EXERCISE BRIEF
Keyword search on "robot": report each line of the records that contains it.

DATASET EXCERPTS below:

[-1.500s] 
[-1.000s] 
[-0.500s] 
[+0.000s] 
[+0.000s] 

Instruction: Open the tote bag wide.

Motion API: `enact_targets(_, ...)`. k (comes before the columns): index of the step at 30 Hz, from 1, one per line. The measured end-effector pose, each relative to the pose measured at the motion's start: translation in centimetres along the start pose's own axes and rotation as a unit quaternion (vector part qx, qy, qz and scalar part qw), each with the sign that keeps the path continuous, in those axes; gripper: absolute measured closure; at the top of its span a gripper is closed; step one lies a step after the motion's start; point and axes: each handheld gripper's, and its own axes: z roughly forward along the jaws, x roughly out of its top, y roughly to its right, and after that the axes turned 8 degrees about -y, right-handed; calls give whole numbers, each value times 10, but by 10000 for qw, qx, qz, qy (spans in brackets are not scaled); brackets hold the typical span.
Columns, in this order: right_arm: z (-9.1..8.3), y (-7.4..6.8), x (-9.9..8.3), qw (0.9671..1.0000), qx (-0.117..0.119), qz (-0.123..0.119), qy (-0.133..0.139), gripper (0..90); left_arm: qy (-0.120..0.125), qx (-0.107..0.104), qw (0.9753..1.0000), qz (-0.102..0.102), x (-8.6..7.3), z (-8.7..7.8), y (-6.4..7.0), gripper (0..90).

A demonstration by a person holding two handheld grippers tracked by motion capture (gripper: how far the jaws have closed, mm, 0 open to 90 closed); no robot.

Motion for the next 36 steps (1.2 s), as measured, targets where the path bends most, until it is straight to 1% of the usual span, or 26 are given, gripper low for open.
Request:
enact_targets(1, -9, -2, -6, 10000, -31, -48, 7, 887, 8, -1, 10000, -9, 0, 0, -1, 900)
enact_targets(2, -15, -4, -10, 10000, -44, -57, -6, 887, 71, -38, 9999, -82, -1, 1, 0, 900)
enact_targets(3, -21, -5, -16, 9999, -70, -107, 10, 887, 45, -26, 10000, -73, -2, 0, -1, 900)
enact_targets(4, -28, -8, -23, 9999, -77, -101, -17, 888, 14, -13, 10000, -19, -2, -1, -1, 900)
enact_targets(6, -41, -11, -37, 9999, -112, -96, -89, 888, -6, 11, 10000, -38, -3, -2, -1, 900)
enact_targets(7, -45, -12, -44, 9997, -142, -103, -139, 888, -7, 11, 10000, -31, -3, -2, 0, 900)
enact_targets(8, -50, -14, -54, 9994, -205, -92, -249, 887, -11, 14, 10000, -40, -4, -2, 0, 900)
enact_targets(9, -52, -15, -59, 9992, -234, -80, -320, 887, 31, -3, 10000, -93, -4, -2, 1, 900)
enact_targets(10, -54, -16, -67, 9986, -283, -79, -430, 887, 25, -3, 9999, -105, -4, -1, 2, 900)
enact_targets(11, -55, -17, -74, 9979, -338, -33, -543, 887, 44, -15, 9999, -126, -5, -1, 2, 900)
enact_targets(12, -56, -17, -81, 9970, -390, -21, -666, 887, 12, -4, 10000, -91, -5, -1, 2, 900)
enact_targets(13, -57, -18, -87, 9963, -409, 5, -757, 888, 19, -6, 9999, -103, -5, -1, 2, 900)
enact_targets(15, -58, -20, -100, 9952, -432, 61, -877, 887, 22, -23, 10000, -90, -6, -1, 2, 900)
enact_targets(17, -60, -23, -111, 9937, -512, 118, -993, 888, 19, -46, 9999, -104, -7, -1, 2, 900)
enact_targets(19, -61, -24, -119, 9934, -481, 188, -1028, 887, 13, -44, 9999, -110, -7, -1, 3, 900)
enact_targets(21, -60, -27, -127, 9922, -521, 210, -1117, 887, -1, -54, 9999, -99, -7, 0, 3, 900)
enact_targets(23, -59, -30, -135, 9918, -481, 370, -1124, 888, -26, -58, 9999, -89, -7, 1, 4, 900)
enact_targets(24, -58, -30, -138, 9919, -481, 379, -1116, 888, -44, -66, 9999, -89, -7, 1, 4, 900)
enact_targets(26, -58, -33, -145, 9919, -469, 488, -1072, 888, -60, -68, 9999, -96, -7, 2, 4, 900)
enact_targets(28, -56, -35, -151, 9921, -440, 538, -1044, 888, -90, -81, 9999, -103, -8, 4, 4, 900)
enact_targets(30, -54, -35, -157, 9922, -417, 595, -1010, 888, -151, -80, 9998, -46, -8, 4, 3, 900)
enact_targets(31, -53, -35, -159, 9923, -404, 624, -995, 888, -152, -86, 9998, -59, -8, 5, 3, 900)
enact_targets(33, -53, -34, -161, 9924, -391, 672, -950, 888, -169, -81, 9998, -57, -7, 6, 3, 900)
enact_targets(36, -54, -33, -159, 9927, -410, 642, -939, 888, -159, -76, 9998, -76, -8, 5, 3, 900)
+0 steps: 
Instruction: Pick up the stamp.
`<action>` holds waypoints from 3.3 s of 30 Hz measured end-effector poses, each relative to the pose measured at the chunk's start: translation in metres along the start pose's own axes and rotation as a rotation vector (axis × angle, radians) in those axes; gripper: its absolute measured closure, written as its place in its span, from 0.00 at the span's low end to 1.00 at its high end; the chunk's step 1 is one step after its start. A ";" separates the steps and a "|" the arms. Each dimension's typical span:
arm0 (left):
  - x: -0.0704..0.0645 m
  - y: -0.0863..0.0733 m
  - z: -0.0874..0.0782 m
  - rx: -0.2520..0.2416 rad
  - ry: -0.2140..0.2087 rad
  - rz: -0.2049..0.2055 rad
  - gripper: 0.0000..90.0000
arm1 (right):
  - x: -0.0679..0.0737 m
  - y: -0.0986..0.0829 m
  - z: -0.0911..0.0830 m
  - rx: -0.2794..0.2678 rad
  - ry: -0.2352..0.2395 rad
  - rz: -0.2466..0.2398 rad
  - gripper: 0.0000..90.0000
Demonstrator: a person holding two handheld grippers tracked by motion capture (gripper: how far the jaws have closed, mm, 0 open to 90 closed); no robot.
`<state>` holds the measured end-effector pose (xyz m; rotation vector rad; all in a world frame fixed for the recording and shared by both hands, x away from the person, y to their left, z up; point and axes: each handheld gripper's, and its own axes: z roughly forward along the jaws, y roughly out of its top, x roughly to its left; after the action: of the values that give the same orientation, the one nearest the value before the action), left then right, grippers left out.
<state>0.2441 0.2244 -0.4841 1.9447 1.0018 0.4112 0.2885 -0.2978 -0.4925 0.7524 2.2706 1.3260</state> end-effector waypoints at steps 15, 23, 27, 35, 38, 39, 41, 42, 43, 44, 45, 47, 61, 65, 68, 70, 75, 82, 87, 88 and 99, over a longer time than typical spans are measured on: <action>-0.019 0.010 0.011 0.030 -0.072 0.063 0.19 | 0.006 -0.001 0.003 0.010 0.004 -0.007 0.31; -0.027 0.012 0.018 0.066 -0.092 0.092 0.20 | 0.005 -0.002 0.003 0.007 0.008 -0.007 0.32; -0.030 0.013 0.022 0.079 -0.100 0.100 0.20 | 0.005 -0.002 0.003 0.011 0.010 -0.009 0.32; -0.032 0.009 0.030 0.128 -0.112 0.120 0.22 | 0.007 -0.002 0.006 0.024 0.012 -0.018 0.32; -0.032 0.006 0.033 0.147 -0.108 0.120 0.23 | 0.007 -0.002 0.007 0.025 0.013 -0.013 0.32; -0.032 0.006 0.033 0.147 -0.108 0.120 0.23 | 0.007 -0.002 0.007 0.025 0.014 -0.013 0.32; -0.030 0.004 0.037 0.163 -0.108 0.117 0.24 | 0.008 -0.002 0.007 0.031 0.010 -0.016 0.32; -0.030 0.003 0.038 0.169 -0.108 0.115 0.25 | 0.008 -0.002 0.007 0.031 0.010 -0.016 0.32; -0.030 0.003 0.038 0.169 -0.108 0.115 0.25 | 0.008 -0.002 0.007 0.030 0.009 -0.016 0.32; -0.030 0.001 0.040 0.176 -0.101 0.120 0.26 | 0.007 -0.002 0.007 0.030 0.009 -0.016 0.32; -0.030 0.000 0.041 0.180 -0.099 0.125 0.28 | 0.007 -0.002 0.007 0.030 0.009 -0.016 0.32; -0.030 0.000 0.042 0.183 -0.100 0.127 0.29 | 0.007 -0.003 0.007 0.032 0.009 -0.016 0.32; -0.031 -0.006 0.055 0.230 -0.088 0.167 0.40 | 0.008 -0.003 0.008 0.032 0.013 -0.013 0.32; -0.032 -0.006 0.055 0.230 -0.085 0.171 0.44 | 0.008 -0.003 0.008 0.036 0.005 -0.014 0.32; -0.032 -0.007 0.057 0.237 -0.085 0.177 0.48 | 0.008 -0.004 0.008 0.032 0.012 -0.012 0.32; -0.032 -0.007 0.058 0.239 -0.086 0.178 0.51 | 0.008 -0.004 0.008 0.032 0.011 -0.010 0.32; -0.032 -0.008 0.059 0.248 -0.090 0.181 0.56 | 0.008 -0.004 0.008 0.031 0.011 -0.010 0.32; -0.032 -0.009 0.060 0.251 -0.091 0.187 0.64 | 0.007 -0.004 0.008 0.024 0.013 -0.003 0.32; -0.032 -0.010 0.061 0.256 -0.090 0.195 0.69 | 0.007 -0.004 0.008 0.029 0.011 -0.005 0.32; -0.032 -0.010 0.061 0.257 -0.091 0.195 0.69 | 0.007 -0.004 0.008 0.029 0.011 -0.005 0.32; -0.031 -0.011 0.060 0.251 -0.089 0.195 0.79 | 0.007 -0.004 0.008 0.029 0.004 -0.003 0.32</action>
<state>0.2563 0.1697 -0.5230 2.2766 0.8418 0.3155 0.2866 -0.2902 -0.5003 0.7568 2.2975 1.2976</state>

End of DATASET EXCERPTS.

TASK RESPONSE
A demonstration by a person holding two handheld grippers tracked by motion capture (gripper: how far the jaws have closed, mm, 0 open to 90 closed); no robot.
Demonstrator: a person holding two handheld grippers tracked by motion capture (gripper: how far the jaws have closed, mm, 0 open to 90 closed); no robot.

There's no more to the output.